“Whose manner is it to go out with a city of gold ornament?”
Today’s Daf Yomi resumes the discussion on women’s accessories. We are told that a woman may not go out into the public domain on Shabbat wearing a gold tiara. The tiara under discussion rsembles the one Rabbi Akiva made for his wife with an engraving of the city of Jerusalem. A woman is prohibited from traipsing around in the public domain with such a tiara because she may be tempted to remove it and show it off to her friends. Rabbi Eliezer disputes the logic and proclaims that it is permissible since only “an important woman” would go out into the world with such a tiara and it would be vulgar for her to display it so prominently.
Rav and Shmuel enter the discussion. The topic is if a woman if allowed to wear a kelila (a type of crown or tiara) in the public domain on Shabbat if it is made of woven fabric inlaid with metal. Rav says that such a scenario is prohibited because metal is the primary element. Shmuel disagrees and says that because the woven fabric is the primary element it is permitted. Rav and Shmuel consider the additional circumstance that a woman might remove the kelila and show it off. Shmuel is of the belief that anyone with the resources to wear something so extravagant would not be inclined to flaunt her wealth.
We take a side-trip into a lesson on Rav’s stature. We learned previously in Berakhot that he was so well known that he simply went by the title “Rav.” A great tall man with a limp shows up in Rav’s Babylonia hometown. By the description of the sage, Rav knows immediately that it is Levi. He concludes that the head of the Yeshiva in Israel that Levi was associated with has died and his colleague has ascended to the top post. It is evident that Levi was not able to tolerate being subservient to someone who was previously his equal and traveled to Babylonia to study with Rav, who he considered more learned than himself and worthy of his respect.
Shmuel and Rav had an interesting relationship. Shmuel was very respected and considered an authority on astronomy and medical science. Rav was so famous as a scholar that he only needed to be known as “Rav.” They appear together often in the Talmud where they present their perspective from diametrical points of view. They had differing opinions on almost everything, and yet, they defined their relationship by their open dialog and ability to respect each other. We are told that when Shmuel died, Rav grieved for the loss of the one person who could stand up to him and challenge his point of view.

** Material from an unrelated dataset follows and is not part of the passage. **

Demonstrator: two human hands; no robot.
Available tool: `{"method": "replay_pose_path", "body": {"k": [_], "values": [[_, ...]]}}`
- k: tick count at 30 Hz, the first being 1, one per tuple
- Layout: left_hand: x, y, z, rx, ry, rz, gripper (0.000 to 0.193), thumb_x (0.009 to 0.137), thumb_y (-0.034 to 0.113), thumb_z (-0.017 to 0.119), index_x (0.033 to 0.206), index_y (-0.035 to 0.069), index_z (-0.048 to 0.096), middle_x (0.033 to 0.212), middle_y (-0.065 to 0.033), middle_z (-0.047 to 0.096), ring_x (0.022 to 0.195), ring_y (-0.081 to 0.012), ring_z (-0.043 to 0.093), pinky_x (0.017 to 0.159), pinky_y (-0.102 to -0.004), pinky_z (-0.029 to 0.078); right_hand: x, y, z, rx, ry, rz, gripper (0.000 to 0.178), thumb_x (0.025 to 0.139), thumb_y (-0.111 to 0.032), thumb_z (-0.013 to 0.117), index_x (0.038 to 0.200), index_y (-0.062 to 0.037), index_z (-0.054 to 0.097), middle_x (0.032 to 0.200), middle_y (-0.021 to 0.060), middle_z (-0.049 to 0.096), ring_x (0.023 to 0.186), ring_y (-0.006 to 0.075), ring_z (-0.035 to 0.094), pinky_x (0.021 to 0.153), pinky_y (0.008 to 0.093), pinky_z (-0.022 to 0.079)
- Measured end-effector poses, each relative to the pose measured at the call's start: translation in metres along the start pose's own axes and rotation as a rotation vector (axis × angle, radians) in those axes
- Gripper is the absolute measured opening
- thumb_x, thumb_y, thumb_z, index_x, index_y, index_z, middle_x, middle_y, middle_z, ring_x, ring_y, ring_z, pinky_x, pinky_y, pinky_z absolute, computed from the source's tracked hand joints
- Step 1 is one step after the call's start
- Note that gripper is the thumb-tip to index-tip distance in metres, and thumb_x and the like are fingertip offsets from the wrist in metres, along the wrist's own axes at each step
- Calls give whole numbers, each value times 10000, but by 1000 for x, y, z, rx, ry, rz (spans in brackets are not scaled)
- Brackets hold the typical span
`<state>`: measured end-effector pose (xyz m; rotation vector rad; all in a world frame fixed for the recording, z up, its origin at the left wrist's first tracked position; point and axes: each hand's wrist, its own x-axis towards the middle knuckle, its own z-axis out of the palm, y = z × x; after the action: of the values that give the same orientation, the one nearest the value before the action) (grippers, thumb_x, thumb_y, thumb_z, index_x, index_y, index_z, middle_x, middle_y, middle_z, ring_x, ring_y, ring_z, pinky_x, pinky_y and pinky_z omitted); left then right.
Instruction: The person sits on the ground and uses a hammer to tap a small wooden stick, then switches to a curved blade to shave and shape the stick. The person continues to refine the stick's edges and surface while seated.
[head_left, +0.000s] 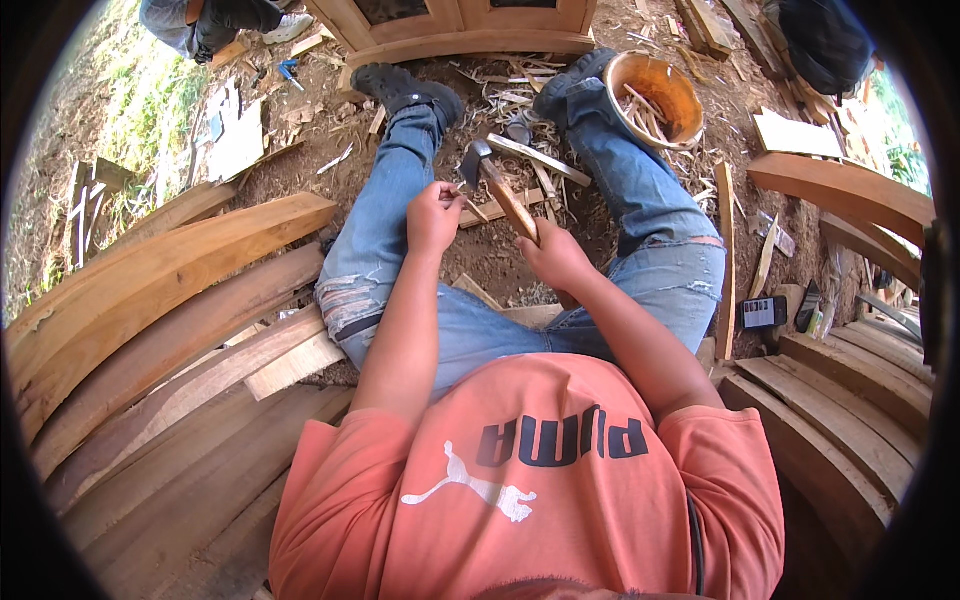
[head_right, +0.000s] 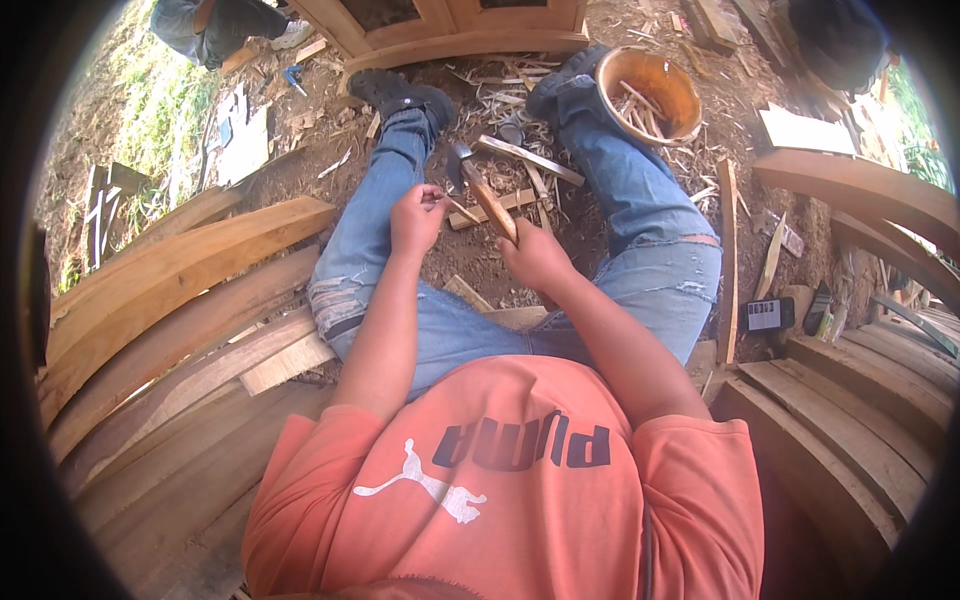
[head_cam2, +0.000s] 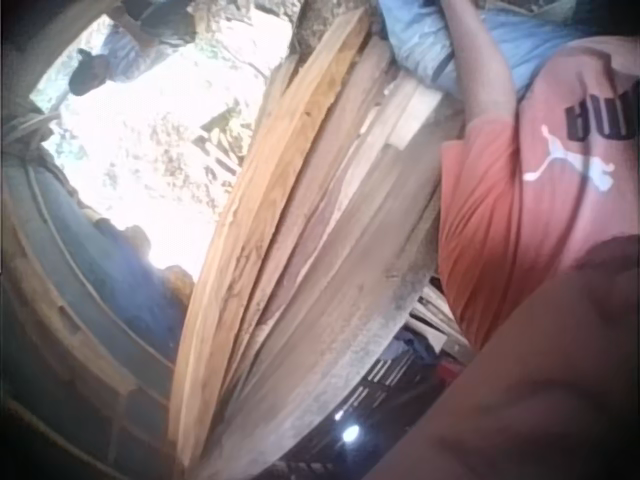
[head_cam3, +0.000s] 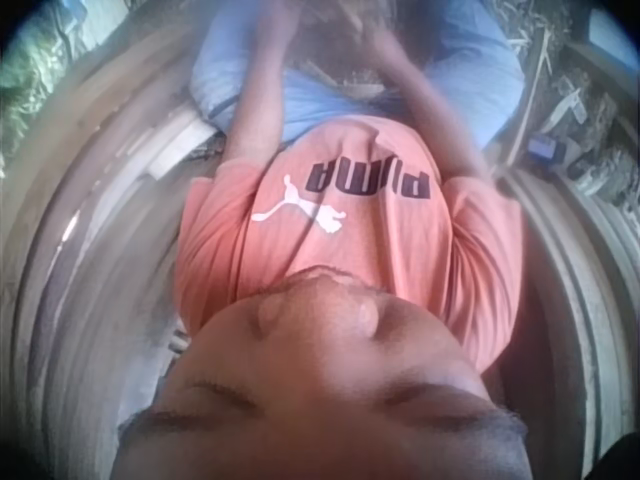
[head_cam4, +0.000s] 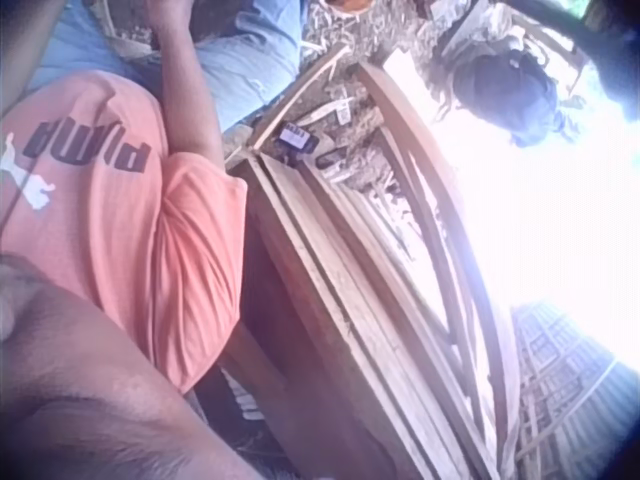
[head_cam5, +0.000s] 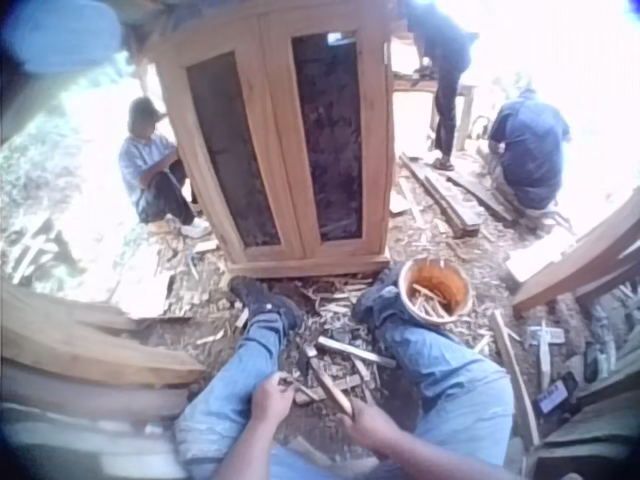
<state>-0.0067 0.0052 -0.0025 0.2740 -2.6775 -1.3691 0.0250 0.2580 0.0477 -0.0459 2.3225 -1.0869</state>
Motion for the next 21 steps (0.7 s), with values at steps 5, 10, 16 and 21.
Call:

The friendship between Shmuel and Rav’s serves as a lesson in not just respecting those that have disparate opinions from our own, but in honoring them. They remind me of the friendship between Justice Ruth Bader Ginsburg and the late Antonin Scalia. They were on opposite sides of the political spectrum, with Scalia an unwavering conservative and Ginsburg a liberal. And yet, they were great friends who were able to contain their arguments within the parameters of the law and share their mutual love of opera. Like Rav and Shmuel they provided a strong blueprint for respect of intellectual discourse and opposing points of view.